「 く れ な い 」 族

皆さん、おはようございます。

最近 シスター渡辺和子先生の講演を聴く機会に恵まれ、その中から、皆さんにぜひお伝えしたいと思ったことを  お話します。

岡山にノートルダム清心女子大学というカトリックの大学があり、シスター渡辺先生はその学長を長くされた方です。シスター渡辺先生はそろそろ80歳近いかと思いますが、凛とした雰囲気の中で、しかしいつも微笑み(ほほえみ)を絶やさず、穏やかなことばで話されました。
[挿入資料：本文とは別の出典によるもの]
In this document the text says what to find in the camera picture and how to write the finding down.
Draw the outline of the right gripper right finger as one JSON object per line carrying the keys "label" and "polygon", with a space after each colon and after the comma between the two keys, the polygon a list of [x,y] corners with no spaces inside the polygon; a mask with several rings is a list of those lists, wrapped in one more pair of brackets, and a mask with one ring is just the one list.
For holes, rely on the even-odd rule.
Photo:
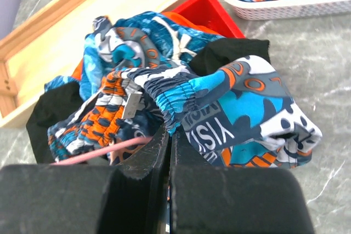
{"label": "right gripper right finger", "polygon": [[210,165],[177,131],[171,147],[171,233],[313,233],[286,169]]}

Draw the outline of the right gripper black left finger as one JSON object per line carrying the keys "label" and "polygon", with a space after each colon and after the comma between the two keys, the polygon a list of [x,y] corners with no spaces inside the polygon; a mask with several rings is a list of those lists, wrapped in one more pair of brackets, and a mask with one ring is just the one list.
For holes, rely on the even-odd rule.
{"label": "right gripper black left finger", "polygon": [[119,165],[8,165],[1,233],[165,233],[169,136]]}

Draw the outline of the orange blue patterned shorts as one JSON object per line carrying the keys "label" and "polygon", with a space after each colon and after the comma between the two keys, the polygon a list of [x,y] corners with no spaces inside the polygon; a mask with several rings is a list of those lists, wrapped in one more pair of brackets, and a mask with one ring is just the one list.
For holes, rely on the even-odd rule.
{"label": "orange blue patterned shorts", "polygon": [[55,161],[135,137],[132,118],[159,121],[210,164],[287,167],[308,163],[321,130],[295,103],[270,63],[256,55],[200,77],[185,64],[114,69],[101,88],[66,120],[48,129]]}

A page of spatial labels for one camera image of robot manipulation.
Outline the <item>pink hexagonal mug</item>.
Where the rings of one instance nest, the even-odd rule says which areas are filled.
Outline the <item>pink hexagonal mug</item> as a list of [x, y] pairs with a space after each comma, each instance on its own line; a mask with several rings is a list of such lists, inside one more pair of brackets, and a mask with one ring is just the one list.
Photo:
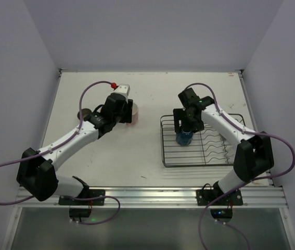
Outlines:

よく知られていますが、先生が9歳の時に、226事件が起こりました。これは陸軍の若手軍人がクーデターを起し、首相をはじめ日本の要職にあった人々を襲撃した事件です。シスター渡辺のお父様も陸軍大将で、自宅に軍人が押し入り、先生の目の前で父が暗殺されるというショッキングな体験をお持ちです。その後洗礼を受けられ、20代でシスターになられたそうです。
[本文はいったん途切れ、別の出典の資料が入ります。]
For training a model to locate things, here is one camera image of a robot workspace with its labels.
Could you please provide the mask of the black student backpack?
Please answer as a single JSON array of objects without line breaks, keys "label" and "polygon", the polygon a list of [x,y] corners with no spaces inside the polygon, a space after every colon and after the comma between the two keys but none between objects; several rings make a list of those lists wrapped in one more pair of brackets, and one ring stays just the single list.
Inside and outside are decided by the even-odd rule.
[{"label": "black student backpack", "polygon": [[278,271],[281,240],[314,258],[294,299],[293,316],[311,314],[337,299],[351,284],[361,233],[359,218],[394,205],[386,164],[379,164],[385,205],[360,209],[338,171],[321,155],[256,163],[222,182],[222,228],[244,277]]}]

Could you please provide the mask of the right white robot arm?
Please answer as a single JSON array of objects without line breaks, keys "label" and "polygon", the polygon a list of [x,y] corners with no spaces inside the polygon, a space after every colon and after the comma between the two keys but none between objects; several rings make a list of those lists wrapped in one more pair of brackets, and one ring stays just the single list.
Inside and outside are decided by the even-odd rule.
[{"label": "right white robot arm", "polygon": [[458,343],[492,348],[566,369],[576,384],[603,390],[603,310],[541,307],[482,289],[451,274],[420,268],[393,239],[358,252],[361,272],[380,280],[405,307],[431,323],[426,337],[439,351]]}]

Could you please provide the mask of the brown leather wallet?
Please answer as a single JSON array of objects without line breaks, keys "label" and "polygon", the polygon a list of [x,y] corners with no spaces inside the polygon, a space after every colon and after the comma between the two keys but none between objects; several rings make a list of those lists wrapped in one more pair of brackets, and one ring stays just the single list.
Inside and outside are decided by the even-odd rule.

そして30代半ばの若さで、大学の教授そして学長に抜擢されたそうですが、経験不足で、思うように運ばないことが多くて、「くれない族」になって、心の病に罹ったことがあるそうです。「くれない族」って何だろうと思って聞いていましたら、「くれない族」とは、自分の事を、誰も「認めてくれない」「理解してくれない」「誉めてくれない」「愛してくれない」「感謝してくれない」などと、くれない尽くしで、不平・不満が募った状態だそうです。「当時は仕事の難しさをしみじみ味わった」と話されました。ある時、もう辞めたいという気持ちで、先輩の宣教師の方に愚痴をこぼしたそうです。先輩は「あなたが変わらなければどこへ行っても、何をしても同じですよ。もしあなたが誰かに期待した微笑(ほほえみ)がもらえなかったら、微笑(ほほえ)みをくれないと嘆くのではなくて、あなたの方が微笑(ほほえ)みかけてごらんなさい。微笑(ほほえみ)を忘れた人ほど、そのやさしさを必要としているものですよ」と言われたそうです。そのアドバイスに従って、徐々に物事がうまくゆくようになったそうです。
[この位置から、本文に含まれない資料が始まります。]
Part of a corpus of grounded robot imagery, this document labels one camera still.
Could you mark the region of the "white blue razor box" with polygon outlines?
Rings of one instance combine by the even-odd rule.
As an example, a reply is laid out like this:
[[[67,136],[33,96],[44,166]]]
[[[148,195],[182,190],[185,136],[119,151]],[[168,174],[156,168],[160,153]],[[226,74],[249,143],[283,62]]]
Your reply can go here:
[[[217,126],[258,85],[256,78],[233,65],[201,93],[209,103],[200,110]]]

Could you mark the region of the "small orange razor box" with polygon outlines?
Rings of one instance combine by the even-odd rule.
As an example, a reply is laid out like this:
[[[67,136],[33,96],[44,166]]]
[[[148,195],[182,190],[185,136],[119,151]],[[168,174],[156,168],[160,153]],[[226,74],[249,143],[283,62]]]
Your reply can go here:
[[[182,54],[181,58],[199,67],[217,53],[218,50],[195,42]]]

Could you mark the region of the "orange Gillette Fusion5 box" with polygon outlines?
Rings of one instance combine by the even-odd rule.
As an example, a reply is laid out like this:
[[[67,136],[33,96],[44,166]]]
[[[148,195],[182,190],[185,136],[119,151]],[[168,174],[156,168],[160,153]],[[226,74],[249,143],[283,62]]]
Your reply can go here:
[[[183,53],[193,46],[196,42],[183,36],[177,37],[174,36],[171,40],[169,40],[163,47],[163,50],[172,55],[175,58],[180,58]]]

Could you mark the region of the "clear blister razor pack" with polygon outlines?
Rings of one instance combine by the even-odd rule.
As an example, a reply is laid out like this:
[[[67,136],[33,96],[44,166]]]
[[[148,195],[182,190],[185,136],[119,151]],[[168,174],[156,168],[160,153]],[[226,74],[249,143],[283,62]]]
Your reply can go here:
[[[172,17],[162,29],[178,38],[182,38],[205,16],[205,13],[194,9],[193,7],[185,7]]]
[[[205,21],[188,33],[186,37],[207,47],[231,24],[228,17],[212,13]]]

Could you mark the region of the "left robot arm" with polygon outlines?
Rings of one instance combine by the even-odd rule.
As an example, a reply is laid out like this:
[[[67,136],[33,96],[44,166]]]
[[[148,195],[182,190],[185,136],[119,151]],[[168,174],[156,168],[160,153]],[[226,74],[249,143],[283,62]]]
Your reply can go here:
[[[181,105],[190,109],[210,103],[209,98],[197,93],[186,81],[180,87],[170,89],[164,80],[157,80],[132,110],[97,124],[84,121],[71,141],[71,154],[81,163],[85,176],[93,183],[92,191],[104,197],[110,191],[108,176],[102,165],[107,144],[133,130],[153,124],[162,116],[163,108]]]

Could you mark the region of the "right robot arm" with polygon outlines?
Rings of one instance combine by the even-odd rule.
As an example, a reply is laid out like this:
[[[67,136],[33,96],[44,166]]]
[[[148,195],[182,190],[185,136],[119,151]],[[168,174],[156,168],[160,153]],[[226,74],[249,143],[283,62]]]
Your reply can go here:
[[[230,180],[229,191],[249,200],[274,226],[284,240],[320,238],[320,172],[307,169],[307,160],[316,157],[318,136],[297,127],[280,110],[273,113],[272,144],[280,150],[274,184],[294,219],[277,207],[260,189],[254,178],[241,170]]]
先生は話を続けられました。「私たちは一生、心の波風と共に生きていかなければなりません。人間は決して自分の思い通りには生きられません。その中で、笑顔で生きるか、暗い顔をして愚痴の多い生活をするか。幸せに生きる自由も、不幸せに生きる自由も、私たち人間には与えられております。人間の心はいつでも、幸せになる自由も、不幸せになる自由ももっているのです」と。

そんな自由が許されているのなら、皆さんはどちらを選んでいかれるでしょうか?

 

今朝はシスター渡辺先生の講演から、私が感銘を受けたところを伝えさせて頂きました。